Bradl nach Sturz raus

Das Comeback von Stefan Bradl in der MotoGP endete schon in der ersten Runde. Der 32 Jahre alte Zahlinger stürzte mit seiner Honda in Kurve zehn und schied aus. Bradl hatte das Motorrad vom achtmaligen Weltmeister Marc Marquez übernommen. Der Spanier hatte sich in der vergangenen Woche zum vierten Mal an seinem Oberarm operieren lassen müssen, den er sich im Juni 2020 verletzt hatte.

Bradl war in den zurückliegenden Jahren immer mal wieder für den verletzten Ex-Weltmeister eingesprungen. Marquez wird nach der OP noch für längere Zeit fehlen. Das Rennen in Barcelona entschied der WM-Führende und Weltmeister Fabio Quartararo aus Frankreich für sich.

Das Rennen in Barcelona entschied der WM-Führende und Weltmeister Fabio Quartararo aus Frankreich für sich. Dessen Titelrivale Aleix Espargargo unterlief ein folgenschwerer Fehler. Weil er dachte, das Rennen sei schon beendet, nahm der Spanier nach der vorletzten Runde das Gas raus und begann, den Zuschauern zuzuwinken.

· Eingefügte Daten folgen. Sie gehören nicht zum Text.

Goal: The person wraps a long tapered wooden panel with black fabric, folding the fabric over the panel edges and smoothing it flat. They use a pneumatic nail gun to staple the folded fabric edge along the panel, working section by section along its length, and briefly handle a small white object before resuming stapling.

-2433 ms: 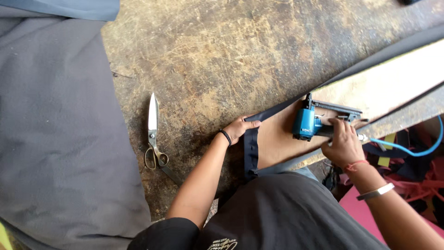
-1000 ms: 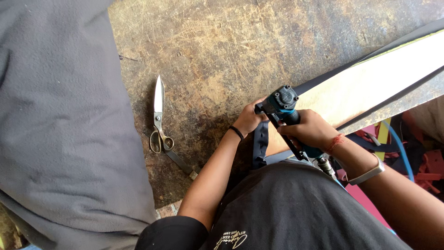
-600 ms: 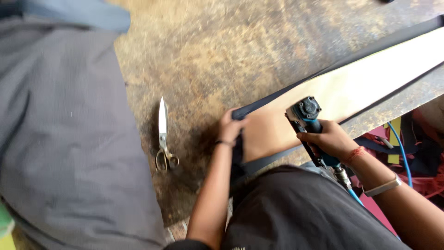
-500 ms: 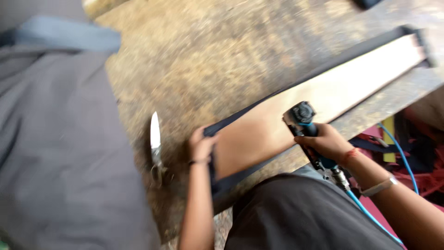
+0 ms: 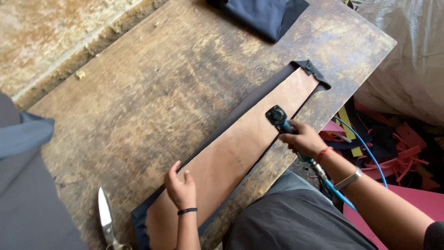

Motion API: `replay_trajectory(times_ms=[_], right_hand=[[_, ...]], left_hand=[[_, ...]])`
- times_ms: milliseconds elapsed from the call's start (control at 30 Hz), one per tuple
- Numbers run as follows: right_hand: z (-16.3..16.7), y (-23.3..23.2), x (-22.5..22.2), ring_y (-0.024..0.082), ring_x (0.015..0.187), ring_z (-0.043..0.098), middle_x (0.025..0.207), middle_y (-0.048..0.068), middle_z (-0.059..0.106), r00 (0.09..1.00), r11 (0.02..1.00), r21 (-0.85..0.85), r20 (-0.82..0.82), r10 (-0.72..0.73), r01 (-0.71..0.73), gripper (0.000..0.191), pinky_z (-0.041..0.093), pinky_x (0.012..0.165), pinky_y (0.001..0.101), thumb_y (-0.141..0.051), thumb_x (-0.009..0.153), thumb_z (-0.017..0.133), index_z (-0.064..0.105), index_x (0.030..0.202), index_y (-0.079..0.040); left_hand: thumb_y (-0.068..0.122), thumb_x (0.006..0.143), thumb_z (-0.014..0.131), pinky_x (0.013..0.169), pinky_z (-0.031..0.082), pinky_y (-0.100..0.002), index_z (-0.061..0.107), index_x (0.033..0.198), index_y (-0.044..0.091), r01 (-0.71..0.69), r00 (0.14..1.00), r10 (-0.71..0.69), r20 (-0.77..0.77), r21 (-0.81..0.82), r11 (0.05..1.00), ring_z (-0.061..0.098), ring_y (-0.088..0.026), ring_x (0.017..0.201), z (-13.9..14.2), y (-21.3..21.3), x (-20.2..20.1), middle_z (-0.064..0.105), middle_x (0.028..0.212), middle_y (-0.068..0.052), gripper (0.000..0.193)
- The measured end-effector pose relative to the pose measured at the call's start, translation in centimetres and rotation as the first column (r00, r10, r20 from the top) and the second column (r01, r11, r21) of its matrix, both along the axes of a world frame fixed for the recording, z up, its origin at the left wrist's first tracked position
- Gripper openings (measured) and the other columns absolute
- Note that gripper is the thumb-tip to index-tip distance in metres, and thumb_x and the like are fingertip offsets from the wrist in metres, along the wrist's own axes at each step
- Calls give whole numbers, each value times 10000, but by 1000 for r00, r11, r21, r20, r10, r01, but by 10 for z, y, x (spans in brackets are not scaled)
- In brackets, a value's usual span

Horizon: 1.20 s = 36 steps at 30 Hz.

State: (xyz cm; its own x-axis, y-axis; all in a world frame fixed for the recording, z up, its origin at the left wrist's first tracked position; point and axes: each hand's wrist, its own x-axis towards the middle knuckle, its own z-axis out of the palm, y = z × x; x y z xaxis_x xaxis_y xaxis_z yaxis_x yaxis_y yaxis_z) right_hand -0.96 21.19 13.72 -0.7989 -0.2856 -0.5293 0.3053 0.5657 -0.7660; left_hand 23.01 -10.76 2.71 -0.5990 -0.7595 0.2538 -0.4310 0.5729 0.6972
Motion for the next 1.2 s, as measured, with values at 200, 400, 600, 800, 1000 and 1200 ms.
replay_trajectory(times_ms=[200,400,600,800,1000,1200], right_hand=[[-47,129,-176,196,640,616,799,127,659,992,993,-18,-60,-115,114,364,504,557,345,-168,947,701,697,1166,123],[-104,191,-341,417,913,675,1000,268,697,787,860,511,-527,321,-9,696,530,786,476,-276,881,816,545,1496,-92],[-152,199,-378,448,954,671,1078,257,692,729,893,440,-581,362,-93,718,526,828,479,-256,816,824,583,1486,-161],[-179,186,-312,248,878,687,1050,130,701,990,971,-214,-71,-120,102,247,570,797,389,-240,1027,663,734,1194,-73],[-193,168,-276,181,844,757,1003,64,741,731,799,-447,682,13,402,241,619,700,343,-197,953,617,653,1129,-36],[-206,164,-274,151,630,650,799,56,715,916,978,-197,401,15,70,229,530,580,310,-254,969,692,750,988,-34]], left_hand=[[45,862,729,909,555,-399,675,1181,85,265,963,-269,7,150,953,703,-288,1075,3,83,-135,748,1130,-101,326],[43,860,712,917,559,-387,685,1124,86,408,907,-420,-18,272,871,705,-279,1076,4,186,-285,748,1110,-96,268],[79,845,706,1047,502,-408,692,1126,113,595,771,-628,107,230,770,646,-300,1196,-8,249,-394,717,1195,-95,283],[390,783,819,1161,218,-550,471,1422,105,573,761,-545,352,31,819,304,-415,1444,-39,279,-462,373,1549,-245,782],[671,815,715,1215,181,-567,385,1540,188,552,716,-480,507,9,834,342,-347,1472,-56,283,-464,413,1559,-151,932],[725,737,712,1179,207,-542,382,1502,173,553,726,-469,503,-21,833,372,-347,1435,-63,285,-461,437,1522,-153,1000]])
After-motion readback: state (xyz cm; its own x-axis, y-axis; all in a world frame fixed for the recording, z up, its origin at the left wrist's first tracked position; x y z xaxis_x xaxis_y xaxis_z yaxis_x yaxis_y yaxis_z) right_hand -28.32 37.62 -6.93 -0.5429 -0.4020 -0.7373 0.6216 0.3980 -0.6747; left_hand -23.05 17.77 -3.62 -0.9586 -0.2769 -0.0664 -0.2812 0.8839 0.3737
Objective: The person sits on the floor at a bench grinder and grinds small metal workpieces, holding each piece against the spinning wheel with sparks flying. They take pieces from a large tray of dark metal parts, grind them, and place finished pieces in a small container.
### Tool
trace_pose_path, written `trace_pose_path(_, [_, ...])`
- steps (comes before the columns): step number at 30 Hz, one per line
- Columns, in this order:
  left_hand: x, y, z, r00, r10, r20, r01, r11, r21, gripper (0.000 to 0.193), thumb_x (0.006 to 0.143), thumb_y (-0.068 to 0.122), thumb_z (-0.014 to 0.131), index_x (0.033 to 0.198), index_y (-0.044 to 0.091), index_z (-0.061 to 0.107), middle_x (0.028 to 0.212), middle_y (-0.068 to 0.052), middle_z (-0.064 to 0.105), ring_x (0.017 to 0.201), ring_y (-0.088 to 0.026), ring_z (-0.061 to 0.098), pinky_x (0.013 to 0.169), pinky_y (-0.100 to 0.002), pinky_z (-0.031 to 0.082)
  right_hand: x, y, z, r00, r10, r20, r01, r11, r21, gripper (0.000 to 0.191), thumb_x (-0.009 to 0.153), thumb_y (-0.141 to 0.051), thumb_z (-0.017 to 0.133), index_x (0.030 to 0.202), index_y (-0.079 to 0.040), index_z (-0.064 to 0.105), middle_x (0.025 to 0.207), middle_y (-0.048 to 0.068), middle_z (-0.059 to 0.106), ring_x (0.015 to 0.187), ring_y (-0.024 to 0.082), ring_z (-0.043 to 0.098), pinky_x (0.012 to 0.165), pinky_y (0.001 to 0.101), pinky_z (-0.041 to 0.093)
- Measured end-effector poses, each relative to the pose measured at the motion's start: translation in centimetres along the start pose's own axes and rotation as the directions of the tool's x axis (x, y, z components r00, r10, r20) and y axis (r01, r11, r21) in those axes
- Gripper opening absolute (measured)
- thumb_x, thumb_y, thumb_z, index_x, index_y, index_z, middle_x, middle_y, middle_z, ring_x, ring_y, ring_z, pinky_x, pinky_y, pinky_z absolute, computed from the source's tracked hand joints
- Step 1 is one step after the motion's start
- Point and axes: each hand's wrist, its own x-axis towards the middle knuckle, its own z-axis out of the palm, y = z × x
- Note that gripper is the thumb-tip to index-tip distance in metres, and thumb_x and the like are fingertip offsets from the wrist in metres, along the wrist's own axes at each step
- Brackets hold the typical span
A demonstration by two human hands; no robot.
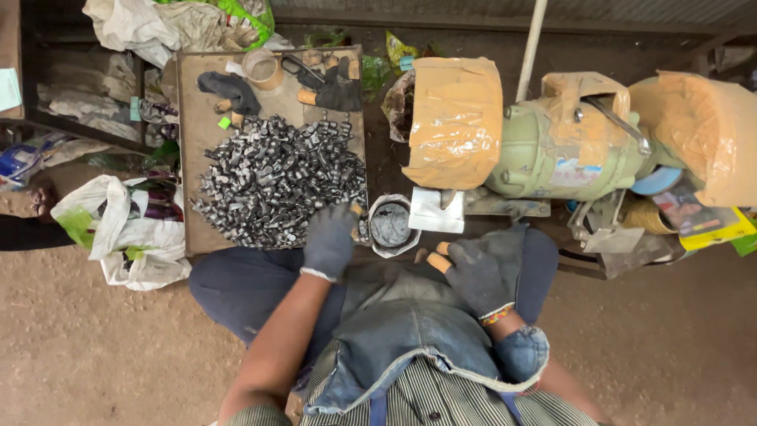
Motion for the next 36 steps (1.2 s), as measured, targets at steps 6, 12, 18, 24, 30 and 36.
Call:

Als er sein Missgeschick bemerkte, war es schon zu spät. Statt Zweiter wurde er am Ende nur Fünfter. «Ich darf diese Fehler nicht machen, wenn ich die Meisterschaft gewinnen will», sagte Espargaro. «Ich muss mich bei meinem Team entschuldigen. Das war inakzeptabel.» Er blieb in der Gesamtwertung dennoch Zweiter. Sein Rückstand auf Quartararo beträgt nun schon 22 Punkte.